Canadian Environmental Protection Act: equivalency agreements
Section 10 of the Canadian Environmental Protection Act, 1999 (CEPA 1999) authorizes the Minister of the Environment to enter into an equivalency agreement with a province, territory or aboriginal government if the Minister and the government of the other jurisdiction agree, in writing, that there are in force under the laws applicable in that jurisdiction:
- provisions that are equivalent to a regulation made under CEPA 1999; and
- provisions similar to sections 17 to 20 of CEPA 1999 allowing for citizens to request investigation of alleged offences.
Where such an agreement has been entered into with another government, the Governor in Council may make an order declaring that the provisions of the CEPA 1999 regulations that are the subject of the equivalency agreement do not apply in the jurisdiction of that government.
The intent of equivalency agreements is to minimize the duplication of environmental regulations. The Minister is responsible for reporting annually to Parliament on the administration of equivalency agreements.
Existing equivalency agreements under CEPA 1999 are listed below.

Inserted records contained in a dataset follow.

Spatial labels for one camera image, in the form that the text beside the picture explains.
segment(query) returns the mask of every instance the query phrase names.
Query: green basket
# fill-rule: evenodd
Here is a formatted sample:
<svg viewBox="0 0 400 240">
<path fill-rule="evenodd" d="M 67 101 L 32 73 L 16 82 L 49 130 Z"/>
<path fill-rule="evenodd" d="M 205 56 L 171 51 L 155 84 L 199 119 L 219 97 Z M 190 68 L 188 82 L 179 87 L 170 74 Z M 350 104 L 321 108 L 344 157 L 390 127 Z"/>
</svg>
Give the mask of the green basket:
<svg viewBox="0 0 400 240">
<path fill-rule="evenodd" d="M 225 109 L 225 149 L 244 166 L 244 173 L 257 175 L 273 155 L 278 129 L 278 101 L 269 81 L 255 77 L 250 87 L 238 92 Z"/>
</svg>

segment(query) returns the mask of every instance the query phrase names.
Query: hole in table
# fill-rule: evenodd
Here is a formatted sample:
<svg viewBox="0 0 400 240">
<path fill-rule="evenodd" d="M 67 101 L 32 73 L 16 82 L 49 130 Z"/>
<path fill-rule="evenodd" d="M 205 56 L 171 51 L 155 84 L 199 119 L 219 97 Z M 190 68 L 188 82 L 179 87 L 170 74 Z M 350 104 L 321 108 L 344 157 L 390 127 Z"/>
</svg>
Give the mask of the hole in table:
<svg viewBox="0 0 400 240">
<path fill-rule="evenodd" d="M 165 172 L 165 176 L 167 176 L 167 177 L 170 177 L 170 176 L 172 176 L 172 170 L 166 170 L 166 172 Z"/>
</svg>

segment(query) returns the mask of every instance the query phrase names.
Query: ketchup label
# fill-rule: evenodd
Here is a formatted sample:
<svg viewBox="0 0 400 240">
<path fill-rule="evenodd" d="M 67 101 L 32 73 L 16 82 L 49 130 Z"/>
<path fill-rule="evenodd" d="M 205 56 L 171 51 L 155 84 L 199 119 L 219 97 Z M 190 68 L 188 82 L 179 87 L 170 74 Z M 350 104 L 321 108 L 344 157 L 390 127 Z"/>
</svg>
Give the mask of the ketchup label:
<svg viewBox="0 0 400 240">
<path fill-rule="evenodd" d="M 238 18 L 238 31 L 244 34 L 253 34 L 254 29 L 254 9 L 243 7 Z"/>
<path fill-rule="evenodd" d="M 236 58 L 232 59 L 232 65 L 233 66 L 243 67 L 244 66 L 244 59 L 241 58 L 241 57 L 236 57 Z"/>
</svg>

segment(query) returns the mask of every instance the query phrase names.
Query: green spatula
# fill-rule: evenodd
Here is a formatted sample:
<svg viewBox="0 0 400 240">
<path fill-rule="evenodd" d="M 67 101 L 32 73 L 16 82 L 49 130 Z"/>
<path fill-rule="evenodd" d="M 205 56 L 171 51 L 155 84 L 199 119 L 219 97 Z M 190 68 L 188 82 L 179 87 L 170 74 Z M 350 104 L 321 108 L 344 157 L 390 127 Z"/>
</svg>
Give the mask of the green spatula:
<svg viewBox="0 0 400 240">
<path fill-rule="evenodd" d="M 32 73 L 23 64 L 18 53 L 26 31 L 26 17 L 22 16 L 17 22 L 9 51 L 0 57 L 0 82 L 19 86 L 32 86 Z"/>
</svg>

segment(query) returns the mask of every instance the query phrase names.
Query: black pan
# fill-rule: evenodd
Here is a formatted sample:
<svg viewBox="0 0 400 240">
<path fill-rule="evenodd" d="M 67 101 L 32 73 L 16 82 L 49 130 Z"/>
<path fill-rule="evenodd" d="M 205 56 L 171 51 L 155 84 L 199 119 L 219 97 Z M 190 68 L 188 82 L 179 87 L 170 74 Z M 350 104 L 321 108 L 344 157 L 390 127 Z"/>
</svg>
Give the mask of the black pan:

- An agreement on the equivalency of federal and Alberta regulations for the control of toxic substances in Alberta
This agreement was signed on June 1, 1994 and came into effect on December 28, 1994. The following CEPA 1999 regulations no longer apply in Alberta:
- Pulp and paper mill effluent chlorinated dioxins and furans regulations (all sections),
- Pulp and paper mill defoamer and wood chips regulations (Sections 4(1), 6(2), 6(3)(b), 7 and 9),
- Secondary lead smelter release regulations (all sections), and
- Vinyl chloride release regulations (all sections).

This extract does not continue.